Thursday, January 16, 2014

Microglia

Getting ready to pack for my return trip stateside can get a little hectic. Ok, once again I have misplaced my…cell phone, car keys, whatever, just the things I need, along with my passport, before getting on the road. I wonder if this means my microglia have gone into overdrive. Microglia are the brain’s synaptic pruners, that work to refine neural circuits to make them more efficient at processing information, or in my case, less efficient if they over pruning. They are the less well known and more mysterious spidery cells of the brain when compared to neurons and astrocytes. They travel through the brain, riding in on blood vessels and nerve fibers, colonizing in every part. They also may play an important role in helping us adapt to new situations. Scientists first became aware of microglia in the 1840s but much more is known about them and the work they do in the brain now. Some neuroscientists are now wondering what microglia’s influence might be in neurodegenerative diseases like Alzheimer’s or autism. Some studies suggest microglia are more active in people with depression too. One thing brain researchers seem to agree on is that there needs to be more study to determine what other mysteries microglia may be harboring. In the meantime, I was looking for something…What was it I was looking for?

Wednesday, January 15, 2014

Flu and Obesity Linked
Here is another reason to try harder to keep your New Year’s resolution if you are a fatty like me and your resolution includes fitness or the reduction of fat like so many resolutions do. Overall, this year's flu strain seems to be hitting younger people, pregnant women, people with chronic disease, and the obese hardest. That’s my category and one reason for this is that both obesity and pregnancy are known to alter the immune response. With the flu, both groups tend to end up with respiratory restrictions, the most common complication sending people with the flu to the hospital being pneumonia. Some patients eventually find themselves in intensive care on a ventilator. The most commonly reported underlying medical conditions among adults hospitalized with the flu were obesity, metabolic disorders, cardiovascular disease and asthma, according to CDC.
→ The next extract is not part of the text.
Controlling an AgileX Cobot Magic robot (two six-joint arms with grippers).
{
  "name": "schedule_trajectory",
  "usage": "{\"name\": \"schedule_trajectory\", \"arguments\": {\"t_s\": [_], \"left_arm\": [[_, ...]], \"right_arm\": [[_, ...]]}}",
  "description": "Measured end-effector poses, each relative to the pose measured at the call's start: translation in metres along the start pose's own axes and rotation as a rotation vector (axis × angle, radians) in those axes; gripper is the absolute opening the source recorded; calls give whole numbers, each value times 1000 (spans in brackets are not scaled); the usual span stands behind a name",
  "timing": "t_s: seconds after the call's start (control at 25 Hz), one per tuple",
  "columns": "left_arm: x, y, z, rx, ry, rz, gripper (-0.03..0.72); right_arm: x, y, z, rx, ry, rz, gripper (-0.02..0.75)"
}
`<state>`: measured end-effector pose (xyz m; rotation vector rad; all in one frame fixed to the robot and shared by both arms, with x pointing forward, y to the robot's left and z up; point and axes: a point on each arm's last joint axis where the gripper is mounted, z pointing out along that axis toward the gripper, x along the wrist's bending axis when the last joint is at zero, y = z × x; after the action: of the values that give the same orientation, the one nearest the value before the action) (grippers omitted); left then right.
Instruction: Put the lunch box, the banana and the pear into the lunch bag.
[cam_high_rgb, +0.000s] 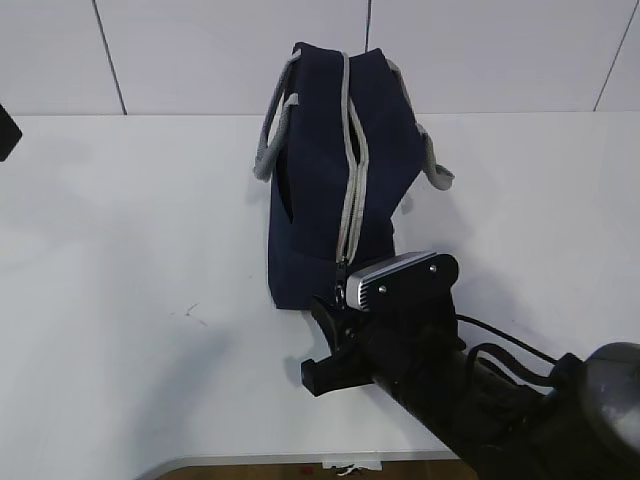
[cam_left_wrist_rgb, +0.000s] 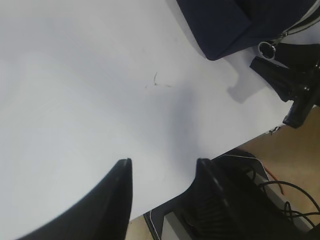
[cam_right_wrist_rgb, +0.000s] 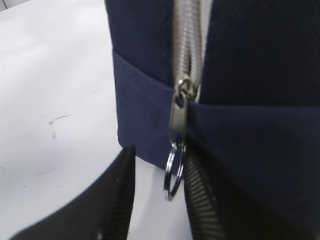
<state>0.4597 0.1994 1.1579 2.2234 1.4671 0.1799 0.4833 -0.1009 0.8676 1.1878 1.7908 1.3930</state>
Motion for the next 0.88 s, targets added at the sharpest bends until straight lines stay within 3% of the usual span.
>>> {"name": "schedule_trajectory", "arguments": {"t_s": [0.48,0.88], "left_arm": [[0,0,0,0,0,0,318],[0,0,0,0,0,0,318]], "right_arm": [[0,0,0,0,-1,4,191],[-2,0,0,1,-17,12,26]]}}
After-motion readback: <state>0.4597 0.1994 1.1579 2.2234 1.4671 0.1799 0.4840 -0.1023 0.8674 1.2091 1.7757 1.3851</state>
One member of our family has already survived the H1N1 strain that is working its way around this season and fortunately I got a pass, and by that I mean despite coming in contact with a family member diagnosed with it, the swine flu passed me by. Maybe the flu shot I got when my mother was still alive protected me. I just remember that the only way she was going to get one was if I got one too. Maybe I should add a New Year’s resolution to stop making excuses for avoiding a flu shot in 2014.

Tuesday, January 14, 2014

Great Whites, Sharks that is!
There are plenty of fish in the sea and some of them just happen to be great white sharks. The sea I am referring to here is the Atlantic and the sharks I am referring to frequent the waters right off Jacksonville and closer to home, Fernandina Beach. Now there is a plan to drop sensors into the Atlantic Ocean off northeast Florida to help researchers continue to track great white sharks. Once these sensors are in place and activated shark experts at the University of North Florida will be alerted whenever a great white shark that's been tagged with a tracking device swims within a few hundred yards of one of the sensors, which will be placed on buoys within a mile from shore.
Last year, scientists tracked a couple of great whites near shore off Jacksonville Beach. A 16 ½-foot and a 14-foot great white were caught and tagged within sight of an Atlantic Beach park. There was a website that let you follow these tagged and named great whites on their journeys up and down the Atlantic seaboard. Researchers say data from the tracking devices show that some great white sharks spend more time close to shore than they previously believed.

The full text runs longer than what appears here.